Somewhat random question:
Napoleon and Hitler seem to have made the same fundamental strategic mistake(s) with regard to Russia, namely underestimating the logistical and practical difficulties of fighting in the Russian winter, yet Hitler is regarded as a bumbling military leader, and Napoleon as one of the leading lights of military leadership. Is this because Napoleon's record elsewhere was sufficiently impressive to overshadow that mistake*, or is Napoleon overrated relative to his actual record, or something else?
*Though I would argue that as popular as Napoleon was, his actual record as leader wasn't that impressive. He lost to the British lead Allies twice, and his overall record with regard to the territory of France was negative. Maybe he was a tactical genius but strategically indifferent?
A couple of things spring to mind. First, Napoleon's reputation is based on winning battles, and he has many very impressive battlefield victories to his credit. Strategically, he was weaker, and got into a couple of campaigns (Spain and Russia) that cost him dearly. Hitler never commanded in the field, although he should probably get credit for the fall of France. (Which was due to an incredible amount of luck, but his decision to override his generals made it possible.)
Also, note the timescales. Hitler was clearly stalemated two years after the Fall of France, with the tide turning against him. Napoleon had been Europe's leading general for 15 years when he went into Russia.
Also, I've seen some revisionist accounts that Napoleon's Russian campaign was not at all what he intended, and he was caught off-guard by the Russian strategy.
The argument is roughly as follows: Napoleon did NOT intend to defeat Russia in a single campaign, and he did not intend to reach as far as Moscow. Rather, Napoleon conceived a multi-year war with Russia to bring them to heel. In 1812, his initial objective was (I struggle to recall) either Vilnius or Minsk. However, he reached it far sooner than he thought, because the main Russian armies continued to withdraw and avoid battle. He was left in late July with significant campaigning left, so he pressed on to Smolensk.
Here's where things start to go off the rails for Napoleon - he fights and wins at Smolensk and at Borodino, and apparently overestimated how much damage he had inflicted on the Russians at Borodino. He pushed on to Moscow and arrived in mid-September, but still had six weeks or so of decent weather to safely withdraw to his winter quarters near Minsk. But he thought Russia was on its last legs, and the double-blow of the fall of the second city of the empire (the capital, of course, was St. Petersburg) and the "shattering" of the main army at Borodino should have brought the Tsar to a negotiated peace. He hung around too long. Then, of course, his campaigns in 1813 in Germany and 1814 in Paris were as brilliant as anything that came before.

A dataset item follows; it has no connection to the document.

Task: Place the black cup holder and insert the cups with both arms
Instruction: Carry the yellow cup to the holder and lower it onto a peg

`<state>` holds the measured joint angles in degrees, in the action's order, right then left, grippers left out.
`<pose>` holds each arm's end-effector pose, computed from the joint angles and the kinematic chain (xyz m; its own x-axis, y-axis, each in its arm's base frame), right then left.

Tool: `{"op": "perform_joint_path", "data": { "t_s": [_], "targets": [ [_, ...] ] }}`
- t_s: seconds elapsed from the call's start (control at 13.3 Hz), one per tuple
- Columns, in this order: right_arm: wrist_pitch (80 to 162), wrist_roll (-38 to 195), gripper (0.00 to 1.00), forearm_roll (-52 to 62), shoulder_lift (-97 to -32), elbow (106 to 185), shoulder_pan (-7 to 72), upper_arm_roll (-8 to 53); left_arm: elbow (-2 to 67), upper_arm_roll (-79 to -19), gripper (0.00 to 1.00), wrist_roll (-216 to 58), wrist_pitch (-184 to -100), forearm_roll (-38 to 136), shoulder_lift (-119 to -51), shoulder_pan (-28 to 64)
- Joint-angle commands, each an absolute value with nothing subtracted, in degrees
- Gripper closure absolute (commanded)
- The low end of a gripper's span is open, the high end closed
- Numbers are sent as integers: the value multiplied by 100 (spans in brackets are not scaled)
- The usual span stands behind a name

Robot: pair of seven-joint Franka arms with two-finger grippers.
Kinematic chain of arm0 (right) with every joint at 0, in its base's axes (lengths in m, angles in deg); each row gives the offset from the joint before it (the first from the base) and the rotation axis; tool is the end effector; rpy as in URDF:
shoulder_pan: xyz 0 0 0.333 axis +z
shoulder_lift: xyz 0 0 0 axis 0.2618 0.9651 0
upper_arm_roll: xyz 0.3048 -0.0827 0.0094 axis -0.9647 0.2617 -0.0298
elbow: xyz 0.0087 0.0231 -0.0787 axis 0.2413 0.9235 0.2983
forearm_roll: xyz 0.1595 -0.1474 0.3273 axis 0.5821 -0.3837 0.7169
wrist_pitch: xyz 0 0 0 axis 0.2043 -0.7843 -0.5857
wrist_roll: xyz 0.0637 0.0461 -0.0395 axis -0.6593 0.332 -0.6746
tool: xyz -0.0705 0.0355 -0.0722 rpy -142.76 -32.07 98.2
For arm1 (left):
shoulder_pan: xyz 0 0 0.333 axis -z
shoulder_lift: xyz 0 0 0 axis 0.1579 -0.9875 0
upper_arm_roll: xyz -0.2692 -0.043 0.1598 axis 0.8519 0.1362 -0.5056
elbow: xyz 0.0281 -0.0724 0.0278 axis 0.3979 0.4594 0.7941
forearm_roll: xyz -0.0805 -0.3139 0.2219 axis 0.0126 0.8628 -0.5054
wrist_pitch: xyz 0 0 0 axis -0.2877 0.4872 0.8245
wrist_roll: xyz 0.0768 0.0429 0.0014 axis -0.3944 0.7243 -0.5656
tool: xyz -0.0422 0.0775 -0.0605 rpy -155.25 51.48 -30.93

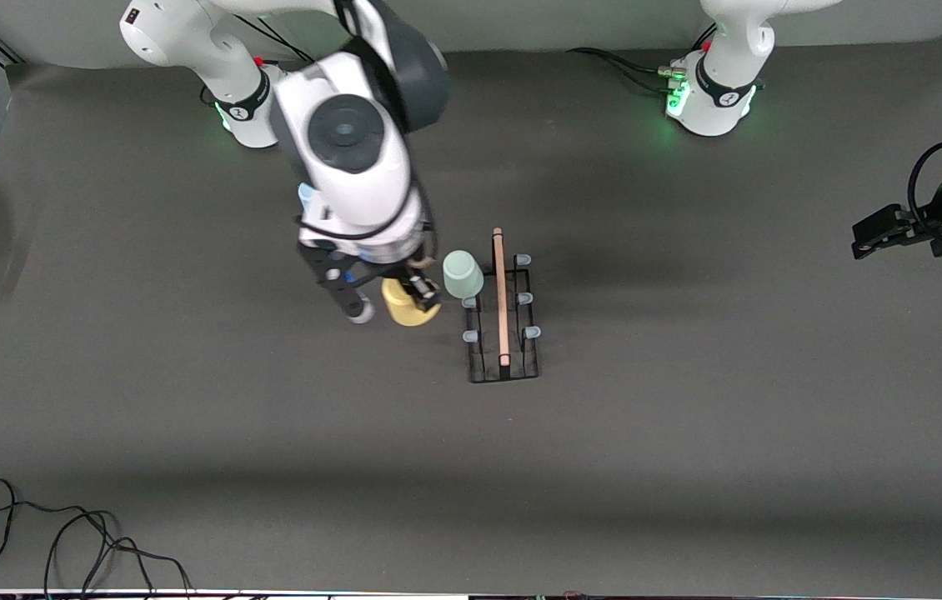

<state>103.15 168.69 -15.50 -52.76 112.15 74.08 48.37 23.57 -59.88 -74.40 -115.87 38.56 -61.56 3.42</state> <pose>0.5615 0.4501 0.4788 0.5840 -0.8114 0.0224 -0.8114 -0.5844 -0.0135 0.5646 -0.0102 0.5987 0.9993 0.0039 -0.0363 0.0030 -0.9997 -0.0250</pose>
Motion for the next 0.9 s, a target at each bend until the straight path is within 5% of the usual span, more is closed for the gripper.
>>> {"op": "perform_joint_path", "data": {
  "t_s": [0.0,0.82],
  "targets": [
    [10445,17505,99,-1424,-4735,10508,7240,4611,2406,-6014,0,-7367,-11569,3877,-6059,355],
    [11009,17436,99,-1468,-4259,10736,7143,4417,2389,-6023,0,-7349,-11657,3868,-6103,328]
  ]
}}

To sum up: Napoleon never made a glaringly obvious strategic mistake, except in hindsight. He had much more modest aims, made a few (ultimately catastrophic, but understandable) errors, and did his damndest to recover from those errors. So he maintains his brilliant reputation.
By contrast, Hitler didn't have the same record as Napoleon backing him up, although you could make arguments about how much Hitler positively influenced German arms in France, Kiev, Moscow in 1941, and Kharkov. Then, Hitler had a much more ambitious campaign to bring down the whole Soviet Union in a few weeks, misjudging the Russian campaign to a far greater degree than Bonaparte did, which is another knock against him. Furthermore, he perpetuated his error with repeated operational, tactical, and strategic mistakes on all fronts of the war, while Napoleon continued his record of brilliancies. Finally, Hitler was genocidal maniac, while Napoleon's legal reforms are still quite well-thought of in France, and the Halo Effect is a thing.
I'll try to dig up my Napoleonic sources to give more specifics about why 1812 didn't seem obviously stupid at the time.
Things I did not know: HMS Dreadnought had a lime store.